Entre todas las peleas, la última la dejó afuera de una oportunidad digna.

Se mece. Mata tantas horas de esa forma que siempre es el mismo momento de antes, que es igual al día anterior, cuyo anterior resulta idéntico al año de... todos se parecen o se disfrazan del anterior; y así, ad eternum.

Se somete a esa imprecación interna increpándose a sí misma una y otra vez con una calma asfixiante y enjundiosa. Percibirse flácida, seca, dejada, intacta irremediablemente, le da asco, pero su cara destila una altanera amargura aristocrática, tan intocable como sus labios o su himen.

Entre los trapos sigue buscando el calor juicioso de la fogata, meciéndose. Nada queda de aquella espiga que oliera a promesas de cosecha y oro. Cada tanto se hipnotiza con las llamas y el constante crepitar de la resina le parece cada uno un naufragio, un no, un rechazo de su gracia y de sus primicias.
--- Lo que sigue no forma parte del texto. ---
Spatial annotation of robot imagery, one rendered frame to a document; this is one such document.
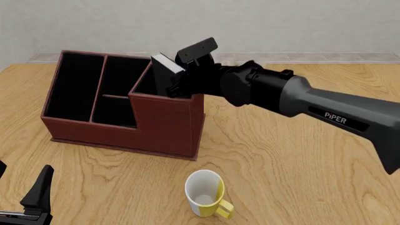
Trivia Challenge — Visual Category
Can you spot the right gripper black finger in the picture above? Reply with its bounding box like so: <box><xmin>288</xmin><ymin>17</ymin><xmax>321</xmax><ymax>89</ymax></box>
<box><xmin>165</xmin><ymin>74</ymin><xmax>189</xmax><ymax>99</ymax></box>

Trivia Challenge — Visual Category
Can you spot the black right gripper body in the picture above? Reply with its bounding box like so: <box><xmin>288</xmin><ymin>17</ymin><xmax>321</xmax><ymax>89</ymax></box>
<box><xmin>178</xmin><ymin>61</ymin><xmax>224</xmax><ymax>99</ymax></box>

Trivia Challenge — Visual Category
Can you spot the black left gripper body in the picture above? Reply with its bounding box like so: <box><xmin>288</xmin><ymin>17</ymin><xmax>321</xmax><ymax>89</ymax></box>
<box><xmin>0</xmin><ymin>206</ymin><xmax>53</xmax><ymax>225</ymax></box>

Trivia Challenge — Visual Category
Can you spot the black book with white pages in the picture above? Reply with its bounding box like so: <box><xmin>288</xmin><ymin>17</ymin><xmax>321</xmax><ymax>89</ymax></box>
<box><xmin>150</xmin><ymin>52</ymin><xmax>186</xmax><ymax>96</ymax></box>

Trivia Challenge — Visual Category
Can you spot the red-brown desk caddy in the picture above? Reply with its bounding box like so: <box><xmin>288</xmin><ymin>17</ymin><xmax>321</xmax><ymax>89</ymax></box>
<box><xmin>41</xmin><ymin>49</ymin><xmax>206</xmax><ymax>162</ymax></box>

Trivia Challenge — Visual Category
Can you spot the small flat plate on stalk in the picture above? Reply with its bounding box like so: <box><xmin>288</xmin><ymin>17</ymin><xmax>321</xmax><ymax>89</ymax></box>
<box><xmin>175</xmin><ymin>36</ymin><xmax>218</xmax><ymax>68</ymax></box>

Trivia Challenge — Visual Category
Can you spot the white and yellow mug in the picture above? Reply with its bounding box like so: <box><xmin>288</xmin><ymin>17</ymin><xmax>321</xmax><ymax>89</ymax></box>
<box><xmin>184</xmin><ymin>169</ymin><xmax>235</xmax><ymax>220</ymax></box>

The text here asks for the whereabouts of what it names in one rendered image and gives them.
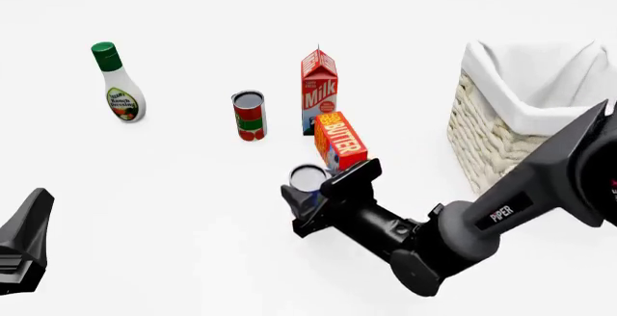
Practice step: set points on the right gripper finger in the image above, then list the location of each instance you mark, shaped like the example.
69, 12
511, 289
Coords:
298, 200

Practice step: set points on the cream woven basket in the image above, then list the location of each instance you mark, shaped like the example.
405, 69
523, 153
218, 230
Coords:
477, 131

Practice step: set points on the red tomato sauce can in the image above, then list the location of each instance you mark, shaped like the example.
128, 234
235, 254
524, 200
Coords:
249, 117

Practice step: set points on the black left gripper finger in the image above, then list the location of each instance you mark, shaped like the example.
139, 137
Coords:
30, 222

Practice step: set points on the red white milk carton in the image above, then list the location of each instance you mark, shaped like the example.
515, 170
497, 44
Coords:
319, 92

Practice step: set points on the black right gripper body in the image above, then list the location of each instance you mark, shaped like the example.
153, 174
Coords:
315, 218

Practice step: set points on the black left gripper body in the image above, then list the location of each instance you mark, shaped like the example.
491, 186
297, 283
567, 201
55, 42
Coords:
19, 272

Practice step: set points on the white ranch dressing bottle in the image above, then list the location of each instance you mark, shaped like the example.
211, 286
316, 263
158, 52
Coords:
123, 93

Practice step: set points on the orange butter box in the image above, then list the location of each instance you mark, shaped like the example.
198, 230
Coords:
340, 139

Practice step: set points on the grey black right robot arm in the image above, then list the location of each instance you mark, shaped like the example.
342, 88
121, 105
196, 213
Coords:
520, 211

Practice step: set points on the white cloth basket liner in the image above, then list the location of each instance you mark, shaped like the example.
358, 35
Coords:
535, 84

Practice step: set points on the blue alphabet soup can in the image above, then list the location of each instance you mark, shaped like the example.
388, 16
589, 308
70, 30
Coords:
308, 178
Amarillo y naranja, algún azul lateral cada tanto, fagocitado por las lenguas del madero. Nunca el rojo orgulloso sobre blanco, la coronación, el quiebre. Nunca lágrimas visibles tampoco, para bien o para mal.

Cordelia leyendo antiguas cartas, mirando los papeles familiares que de alguna manera se salvaron de los saqueos, como ella, increíblemente.
Cordelia muriendo en vida, intacta hasta en los labios y pensamientos de los demás. En cambio su boca no puede ya exfoliar sonido alguno que le pertenezca, ni estirar los labios a fuerza de buenos recuerdos; quizá por eso se le ajaron prematuramente.

El único lazo es la cadena de plata que no muestra, corona para los días que le retumban en el pecho a grito suelto de lo que nunca le pasó.